“A Revolution Not Made But Prevented”
The Daily Reckoning trampled sacred ground this Independence Day… and profaned the national religion of America.
For we posted grave heresies about the American Revolution.
This is the question we raised, leadingly, provocatively, heretically:
“Was the American Revolution a mistake?”
We may as well have declared Benedict Arnold a hero… George Washington a traitor… the revolutionaries a crew of cutthroats… and the Fourth of July a blackguard’s holiday.
Yet the article’s author — Mr. Gary North — roared a thunderous “yes” to our question.
Heresy!
“I did not celebrate the Fourth of July today,” he thundered… with fire in his heart, blood in his eye, venom in his words.
Why did Mr. North refuse to celebrate this July Fourth… or any other July Fourth?
Here is the answer:
Because he believes the American colonists were the freest peoples on Earth.
And at 1% — perhaps 2.5% in the southern Colonies — King George’s tax bite was so light it failed to break the skin.
That is, the Revolution was a grand swindle and the Declaration of Independence a packet of lies.
Please click here if you missed Mr. North’s blasphemies.
Reader reaction was… robust.
These Minutemen seized their muskets, loaded their cannons and came leaping to the defense of a cause they consider just.
Readers Let Gary North Have It
The author is “flat-out wrong,” insists reader D.R. What is more, the author is a statue-toppler:
You’re flat out wrong. There was a 16-year trajectory of abuse. To claim otherwise is no different than taking down statues. Revisionist history all the way down.
Rick I. would pack Mr. North off to the mother country:
I get the impression North has never read the list of grievances in the Declaration of Independence. Does he think that it was only the taxation they objected to or does he really want to rationalize all those other issues?
If he thinks we should have been so happy and contented being British citizens, maybe he’d prefer to go live in jolly old England now.
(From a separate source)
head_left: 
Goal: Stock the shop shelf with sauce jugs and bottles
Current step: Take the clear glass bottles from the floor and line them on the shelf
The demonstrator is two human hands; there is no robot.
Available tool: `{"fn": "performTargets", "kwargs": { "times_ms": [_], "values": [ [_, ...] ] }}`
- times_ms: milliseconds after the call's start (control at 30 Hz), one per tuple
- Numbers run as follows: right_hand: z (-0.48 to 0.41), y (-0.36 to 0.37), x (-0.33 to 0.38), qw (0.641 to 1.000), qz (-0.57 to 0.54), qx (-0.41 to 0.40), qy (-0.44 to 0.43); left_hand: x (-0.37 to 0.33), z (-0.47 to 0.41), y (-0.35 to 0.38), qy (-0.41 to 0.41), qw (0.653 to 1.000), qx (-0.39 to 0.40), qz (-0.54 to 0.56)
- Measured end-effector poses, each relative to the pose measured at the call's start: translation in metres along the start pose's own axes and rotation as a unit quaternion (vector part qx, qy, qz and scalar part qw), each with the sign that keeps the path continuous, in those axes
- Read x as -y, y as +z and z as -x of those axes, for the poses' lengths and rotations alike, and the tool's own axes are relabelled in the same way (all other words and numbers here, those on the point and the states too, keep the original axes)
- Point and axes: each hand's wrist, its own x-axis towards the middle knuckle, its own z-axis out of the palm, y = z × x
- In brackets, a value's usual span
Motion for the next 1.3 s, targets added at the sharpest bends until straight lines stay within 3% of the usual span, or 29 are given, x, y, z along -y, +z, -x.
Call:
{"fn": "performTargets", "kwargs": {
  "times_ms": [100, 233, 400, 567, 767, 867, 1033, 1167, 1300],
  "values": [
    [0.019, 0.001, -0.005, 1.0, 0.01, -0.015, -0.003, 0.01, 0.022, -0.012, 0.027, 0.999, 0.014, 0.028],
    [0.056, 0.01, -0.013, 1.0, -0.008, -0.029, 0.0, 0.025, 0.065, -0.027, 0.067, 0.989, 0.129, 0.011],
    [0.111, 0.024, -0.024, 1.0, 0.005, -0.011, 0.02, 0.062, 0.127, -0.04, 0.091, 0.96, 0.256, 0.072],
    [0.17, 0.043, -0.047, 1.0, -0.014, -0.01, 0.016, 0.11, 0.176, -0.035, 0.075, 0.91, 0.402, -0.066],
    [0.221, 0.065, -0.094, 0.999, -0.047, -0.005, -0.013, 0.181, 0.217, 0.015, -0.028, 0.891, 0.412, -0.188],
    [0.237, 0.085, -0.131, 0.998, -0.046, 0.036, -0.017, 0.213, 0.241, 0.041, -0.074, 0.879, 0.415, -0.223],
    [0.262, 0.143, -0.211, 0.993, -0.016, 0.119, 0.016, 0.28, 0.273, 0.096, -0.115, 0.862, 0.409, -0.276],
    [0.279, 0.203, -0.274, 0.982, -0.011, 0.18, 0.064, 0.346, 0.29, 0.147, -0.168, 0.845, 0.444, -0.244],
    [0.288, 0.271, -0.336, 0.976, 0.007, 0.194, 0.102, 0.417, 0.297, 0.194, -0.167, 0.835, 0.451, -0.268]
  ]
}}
I’d be the first to say, “Good riddance.”
Martha M. — or is it Martha W.? — was so boiled up she declared her independence from our tyrannical crown.
“Cancel my subscription,” she roared, adding:
Sorry you hate the United States and what it stands for. Sure don’t want advice from you.
Reader D.G., meantime, believes North misses fire altogether.
The Stamp Act did not father the American Revolution, argues this reader. Nor did the Intolerable Acts.
Its father was the Currency Act:
Parliament learned in 1763 from Ben Franklin that the American Colonies were creating their own interest-free money without being dependent on debt-forever money from the Bank of England, Parliament declared the Colonial Scrip to be illegal. In 1764 they passed the Currency Act that put more teeth into their earlier declaration. The immediate result was a ghastly depression in the Colonies from the inability to do business. Ben Franklin is quoted as saying that’s what really turned enough of the Colonial population against England and what motivated the Revolution…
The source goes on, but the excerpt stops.